If we consider the gravitational field and the electromagnetic field from the standpoint of the ether hypothesis, we find a  
remarkable difference between the two. There can be no space nor any part of space without gravitational potentials; for  
these confer upon space its metrical qualities, without which it cannot be imagined at all. The existence of the gravitational  
field is inseparably bound up with the existence of space. On the other hand a part of space may very well be imagined  
without an electromagnetic field; thus in contrast with the gravitational field, the electromagnetic field seems to be only  
secondarily linked to the ether, the formal nature of the electromagnetic field being as yet in no way determined by that of  
gravitational ether.
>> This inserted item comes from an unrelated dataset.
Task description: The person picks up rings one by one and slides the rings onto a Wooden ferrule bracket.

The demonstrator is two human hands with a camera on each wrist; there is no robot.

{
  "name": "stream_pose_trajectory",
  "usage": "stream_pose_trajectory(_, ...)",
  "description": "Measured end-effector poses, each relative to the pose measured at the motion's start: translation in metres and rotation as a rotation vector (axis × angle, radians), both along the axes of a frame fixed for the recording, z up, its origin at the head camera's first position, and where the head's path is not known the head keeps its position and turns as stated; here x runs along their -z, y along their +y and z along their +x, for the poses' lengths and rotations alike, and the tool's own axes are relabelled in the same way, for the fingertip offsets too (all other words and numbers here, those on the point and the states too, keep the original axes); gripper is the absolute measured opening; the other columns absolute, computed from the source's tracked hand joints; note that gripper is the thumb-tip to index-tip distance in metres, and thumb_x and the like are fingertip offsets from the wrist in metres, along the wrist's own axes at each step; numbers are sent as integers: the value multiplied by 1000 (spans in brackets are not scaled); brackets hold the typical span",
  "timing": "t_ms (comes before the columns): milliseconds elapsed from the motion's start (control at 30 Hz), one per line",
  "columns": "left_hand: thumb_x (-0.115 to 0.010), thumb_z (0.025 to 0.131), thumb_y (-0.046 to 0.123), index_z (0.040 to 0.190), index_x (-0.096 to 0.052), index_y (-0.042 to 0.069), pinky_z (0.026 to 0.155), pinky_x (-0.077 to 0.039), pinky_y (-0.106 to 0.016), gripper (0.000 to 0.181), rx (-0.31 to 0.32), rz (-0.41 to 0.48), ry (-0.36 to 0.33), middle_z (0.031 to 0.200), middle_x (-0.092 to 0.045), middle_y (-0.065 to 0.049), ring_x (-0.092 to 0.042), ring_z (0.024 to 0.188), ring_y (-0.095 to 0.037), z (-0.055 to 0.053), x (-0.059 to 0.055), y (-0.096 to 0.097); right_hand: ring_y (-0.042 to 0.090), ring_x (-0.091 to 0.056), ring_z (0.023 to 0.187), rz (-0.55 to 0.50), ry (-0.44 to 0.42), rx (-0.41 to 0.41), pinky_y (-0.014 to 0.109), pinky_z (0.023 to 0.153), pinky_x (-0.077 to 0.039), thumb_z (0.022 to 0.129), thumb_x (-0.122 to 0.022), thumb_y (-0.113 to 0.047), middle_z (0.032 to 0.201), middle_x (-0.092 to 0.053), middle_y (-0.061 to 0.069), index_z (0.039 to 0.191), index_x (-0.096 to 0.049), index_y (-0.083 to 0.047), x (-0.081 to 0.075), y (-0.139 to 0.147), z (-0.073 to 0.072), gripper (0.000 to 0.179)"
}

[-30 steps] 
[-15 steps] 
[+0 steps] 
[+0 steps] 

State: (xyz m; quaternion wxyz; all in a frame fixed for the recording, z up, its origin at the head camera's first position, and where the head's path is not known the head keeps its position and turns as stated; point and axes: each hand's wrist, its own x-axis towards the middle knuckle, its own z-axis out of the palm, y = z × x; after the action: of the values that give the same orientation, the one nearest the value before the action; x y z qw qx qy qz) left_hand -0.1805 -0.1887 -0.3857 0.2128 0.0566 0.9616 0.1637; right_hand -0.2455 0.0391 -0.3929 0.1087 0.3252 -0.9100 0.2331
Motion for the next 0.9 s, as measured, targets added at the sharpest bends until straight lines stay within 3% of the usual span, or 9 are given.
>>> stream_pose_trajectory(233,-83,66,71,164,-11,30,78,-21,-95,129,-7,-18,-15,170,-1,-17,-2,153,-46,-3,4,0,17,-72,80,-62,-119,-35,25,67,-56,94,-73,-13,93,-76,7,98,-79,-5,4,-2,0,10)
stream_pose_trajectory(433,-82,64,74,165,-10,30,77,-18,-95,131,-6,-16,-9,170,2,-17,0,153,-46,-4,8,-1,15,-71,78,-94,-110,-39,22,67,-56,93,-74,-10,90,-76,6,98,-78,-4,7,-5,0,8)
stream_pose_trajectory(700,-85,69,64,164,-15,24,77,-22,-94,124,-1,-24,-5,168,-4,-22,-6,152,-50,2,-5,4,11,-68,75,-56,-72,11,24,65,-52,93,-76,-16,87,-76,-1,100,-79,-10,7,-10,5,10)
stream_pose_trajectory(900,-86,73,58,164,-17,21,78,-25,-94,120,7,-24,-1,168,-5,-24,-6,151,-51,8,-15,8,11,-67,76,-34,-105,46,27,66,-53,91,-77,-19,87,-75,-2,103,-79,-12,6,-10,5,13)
From the present state of theory it looks as if the electromagnetic field, as opposed to the gravitational  
field, rests upon an entirely new formal motif, as though nature might just as well have endowed the gravitational ether with  
fields of quite another type, for example, with fields of a scalar potential, instead of fields of the electromagnetic type.

Since according to our present conceptions the elementary particles of matter are also, in their essence, nothing else than  
condensations of the electromagnetic field, our present view of the universe presents two realities which are completely  
separated from each other conceptually, although connected causally, namely, gravitational ether and electromagnetic  
field, or -as they might also be called - space and matter.

Of course it would be a great advance if we could succeed in comprehending the gravitational field and the  
electromagnetic field together as one unified conformation. Then for the first time the epoch of theoretical physics founded  
by Faraday and Maxwell would reach a satisfactory conclusion. The contrast between ether and matter would fade away,  
and, through the general theory of relativity, the whole of physics would become a complete system of thought, like  
geometry, kinematics, and the theory of gravitation. An exceedingly ingenious attempt in this direction has been made by  
the mathematician H. Weyl; but I do not believe that his theory will hold its ground in relation to reality. Further, in  
contemplating the immediate future of theoretical physics we ought not unconditionally to reject the possibility that the  
facts comprised in the quantum theory may set bounds to the field theory beyond which it cannot pass.

Recapitulating, we may say that according to the general theory of relativity space is endowed with physical qualities; in  
this sense, therefore, there exists an ether. According to the general theory of relativity space without ether is unthinkable;  
for in such space there not only would be no propagation of light, but also no possibility of existence for standards of  
space and time (measuring-rods and clocks), nor therefore any space-time intervals in the physical sense. But this ether  
may not be thought of as endowed with the quality characteristic of ponderable media, as consisting of parts which may  
be tracked through time. The idea of motion may not be applied to it.